Records drawn from a dataset
■ ■ ■ ■

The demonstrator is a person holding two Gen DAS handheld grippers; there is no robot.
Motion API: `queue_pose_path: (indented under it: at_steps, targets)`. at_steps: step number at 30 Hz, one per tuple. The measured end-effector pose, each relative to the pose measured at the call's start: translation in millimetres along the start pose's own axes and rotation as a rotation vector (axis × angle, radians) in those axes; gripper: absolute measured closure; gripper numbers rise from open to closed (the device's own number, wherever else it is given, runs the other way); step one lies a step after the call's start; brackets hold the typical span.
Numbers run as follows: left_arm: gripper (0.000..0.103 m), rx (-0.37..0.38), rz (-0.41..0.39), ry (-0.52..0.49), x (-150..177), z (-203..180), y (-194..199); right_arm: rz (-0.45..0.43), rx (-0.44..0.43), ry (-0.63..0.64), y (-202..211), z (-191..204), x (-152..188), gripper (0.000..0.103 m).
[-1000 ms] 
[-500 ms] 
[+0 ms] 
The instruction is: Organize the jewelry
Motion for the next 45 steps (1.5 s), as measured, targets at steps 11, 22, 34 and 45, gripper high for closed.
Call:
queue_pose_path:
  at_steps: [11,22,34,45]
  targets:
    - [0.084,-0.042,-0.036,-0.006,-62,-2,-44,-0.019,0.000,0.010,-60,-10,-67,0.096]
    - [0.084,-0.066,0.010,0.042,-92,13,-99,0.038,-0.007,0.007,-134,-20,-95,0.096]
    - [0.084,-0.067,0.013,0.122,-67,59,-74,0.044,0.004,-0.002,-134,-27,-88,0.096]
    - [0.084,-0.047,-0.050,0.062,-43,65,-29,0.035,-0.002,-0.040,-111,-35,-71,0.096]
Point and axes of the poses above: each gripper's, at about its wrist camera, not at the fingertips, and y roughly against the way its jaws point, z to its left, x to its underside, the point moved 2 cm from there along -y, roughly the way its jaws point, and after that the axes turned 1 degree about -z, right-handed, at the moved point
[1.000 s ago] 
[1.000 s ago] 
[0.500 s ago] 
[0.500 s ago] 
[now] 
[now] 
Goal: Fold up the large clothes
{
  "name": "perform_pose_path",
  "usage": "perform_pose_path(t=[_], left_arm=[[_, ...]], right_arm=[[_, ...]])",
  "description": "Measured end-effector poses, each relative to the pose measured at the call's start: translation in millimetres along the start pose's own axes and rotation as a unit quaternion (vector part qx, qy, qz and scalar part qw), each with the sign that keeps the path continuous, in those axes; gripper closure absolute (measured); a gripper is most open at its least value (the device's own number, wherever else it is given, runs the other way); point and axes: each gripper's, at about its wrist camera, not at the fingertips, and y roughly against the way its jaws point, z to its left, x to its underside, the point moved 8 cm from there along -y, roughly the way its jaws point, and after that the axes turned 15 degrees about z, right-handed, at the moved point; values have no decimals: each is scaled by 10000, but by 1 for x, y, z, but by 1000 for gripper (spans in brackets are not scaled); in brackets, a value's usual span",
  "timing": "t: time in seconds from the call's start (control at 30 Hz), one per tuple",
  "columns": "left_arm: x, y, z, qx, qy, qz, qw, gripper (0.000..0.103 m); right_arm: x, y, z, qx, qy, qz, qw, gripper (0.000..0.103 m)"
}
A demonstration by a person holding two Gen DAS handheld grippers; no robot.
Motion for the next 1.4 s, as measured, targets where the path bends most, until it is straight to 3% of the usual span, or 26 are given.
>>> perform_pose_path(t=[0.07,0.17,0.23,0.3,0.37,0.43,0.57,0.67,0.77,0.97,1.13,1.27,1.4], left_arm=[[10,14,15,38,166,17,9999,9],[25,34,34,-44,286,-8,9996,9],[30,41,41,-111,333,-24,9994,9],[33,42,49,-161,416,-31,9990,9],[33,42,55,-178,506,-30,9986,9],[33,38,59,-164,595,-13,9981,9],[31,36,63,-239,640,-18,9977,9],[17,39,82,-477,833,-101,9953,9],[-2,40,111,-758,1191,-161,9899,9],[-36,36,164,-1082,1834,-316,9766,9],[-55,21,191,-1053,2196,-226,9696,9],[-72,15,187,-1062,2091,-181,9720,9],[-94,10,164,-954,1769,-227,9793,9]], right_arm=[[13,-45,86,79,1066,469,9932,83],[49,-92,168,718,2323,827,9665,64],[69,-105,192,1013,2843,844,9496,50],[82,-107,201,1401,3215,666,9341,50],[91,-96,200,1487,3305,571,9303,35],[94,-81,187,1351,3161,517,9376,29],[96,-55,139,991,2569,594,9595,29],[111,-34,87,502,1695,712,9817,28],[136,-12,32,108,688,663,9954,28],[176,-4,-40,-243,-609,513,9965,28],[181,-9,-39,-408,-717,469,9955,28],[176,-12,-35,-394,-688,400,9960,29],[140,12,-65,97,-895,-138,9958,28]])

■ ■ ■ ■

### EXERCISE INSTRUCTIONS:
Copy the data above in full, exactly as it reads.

### RESULT OF THIS EXERCISE:
The demonstrator is a person holding two Gen DAS handheld grippers; there is no robot.
Motion API: `queue_pose_path: (indented under it: at_steps, targets)`. at_steps: step number at 30 Hz, one per tuple. The measured end-effector pose, each relative to the pose measured at the call's start: translation in millimetres along the start pose's own axes and rotation as a rotation vector (axis × angle, radians) in those axes; gripper: absolute measured closure; gripper numbers rise from open to closed (the device's own number, wherever else it is given, runs the other way); step one lies a step after the call's start; brackets hold the typical span.
Numbers run as follows: left_arm: gripper (0.000..0.103 m), rx (-0.37..0.38), rz (-0.41..0.39), ry (-0.52..0.49), x (-150..177), z (-203..180), y (-194..199); right_arm: rz (-0.45..0.43), rx (-0.44..0.43), ry (-0.63..0.64), y (-202..211), z (-191..204), x (-152..188), gripper (0.000..0.103 m).
[-1000 ms] 
[-500 ms] 
[+0 ms] 
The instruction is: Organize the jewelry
Motion for the next 45 steps (1.5 s), as measured, targets at steps 11, 22, 34 and 45, gripper high for closed.
Call:
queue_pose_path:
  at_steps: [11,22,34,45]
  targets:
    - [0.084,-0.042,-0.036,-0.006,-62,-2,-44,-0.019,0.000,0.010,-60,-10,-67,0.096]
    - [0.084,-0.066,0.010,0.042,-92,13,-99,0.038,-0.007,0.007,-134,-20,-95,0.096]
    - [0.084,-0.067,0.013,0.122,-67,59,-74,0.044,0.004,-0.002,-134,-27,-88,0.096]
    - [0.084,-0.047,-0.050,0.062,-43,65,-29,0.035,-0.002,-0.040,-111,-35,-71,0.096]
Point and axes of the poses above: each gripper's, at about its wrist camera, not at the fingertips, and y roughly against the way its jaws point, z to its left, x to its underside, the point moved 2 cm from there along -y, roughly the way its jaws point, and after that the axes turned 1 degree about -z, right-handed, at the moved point
[1.000 s ago] 
[1.000 s ago] 
[0.500 s ago] 
[0.500 s ago] 
[now] 
[now] 
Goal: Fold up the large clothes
{
  "name": "perform_pose_path",
  "usage": "perform_pose_path(t=[_], left_arm=[[_, ...]], right_arm=[[_, ...]])",
  "description": "Measured end-effector poses, each relative to the pose measured at the call's start: translation in millimetres along the start pose's own axes and rotation as a unit quaternion (vector part qx, qy, qz and scalar part qw), each with the sign that keeps the path continuous, in those axes; gripper closure absolute (measured); a gripper is most open at its least value (the device's own number, wherever else it is given, runs the other way); point and axes: each gripper's, at about its wrist camera, not at the fingertips, and y roughly against the way its jaws point, z to its left, x to its underside, the point moved 8 cm from there along -y, roughly the way its jaws point, and after that the axes turned 15 degrees about z, right-handed, at the moved point; values have no decimals: each is scaled by 10000, but by 1 for x, y, z, but by 1000 for gripper (spans in brackets are not scaled); in brackets, a value's usual span",
  "timing": "t: time in seconds from the call's start (control at 30 Hz), one per tuple",
  "columns": "left_arm: x, y, z, qx, qy, qz, qw, gripper (0.000..0.103 m); right_arm: x, y, z, qx, qy, qz, qw, gripper (0.000..0.103 m)"
}
A demonstration by a person holding two Gen DAS handheld grippers; no robot.
Motion for the next 1.4 s, as measured, targets where the path bends most, until it is straight to 3% of the usual span, or 26 are given.
>>> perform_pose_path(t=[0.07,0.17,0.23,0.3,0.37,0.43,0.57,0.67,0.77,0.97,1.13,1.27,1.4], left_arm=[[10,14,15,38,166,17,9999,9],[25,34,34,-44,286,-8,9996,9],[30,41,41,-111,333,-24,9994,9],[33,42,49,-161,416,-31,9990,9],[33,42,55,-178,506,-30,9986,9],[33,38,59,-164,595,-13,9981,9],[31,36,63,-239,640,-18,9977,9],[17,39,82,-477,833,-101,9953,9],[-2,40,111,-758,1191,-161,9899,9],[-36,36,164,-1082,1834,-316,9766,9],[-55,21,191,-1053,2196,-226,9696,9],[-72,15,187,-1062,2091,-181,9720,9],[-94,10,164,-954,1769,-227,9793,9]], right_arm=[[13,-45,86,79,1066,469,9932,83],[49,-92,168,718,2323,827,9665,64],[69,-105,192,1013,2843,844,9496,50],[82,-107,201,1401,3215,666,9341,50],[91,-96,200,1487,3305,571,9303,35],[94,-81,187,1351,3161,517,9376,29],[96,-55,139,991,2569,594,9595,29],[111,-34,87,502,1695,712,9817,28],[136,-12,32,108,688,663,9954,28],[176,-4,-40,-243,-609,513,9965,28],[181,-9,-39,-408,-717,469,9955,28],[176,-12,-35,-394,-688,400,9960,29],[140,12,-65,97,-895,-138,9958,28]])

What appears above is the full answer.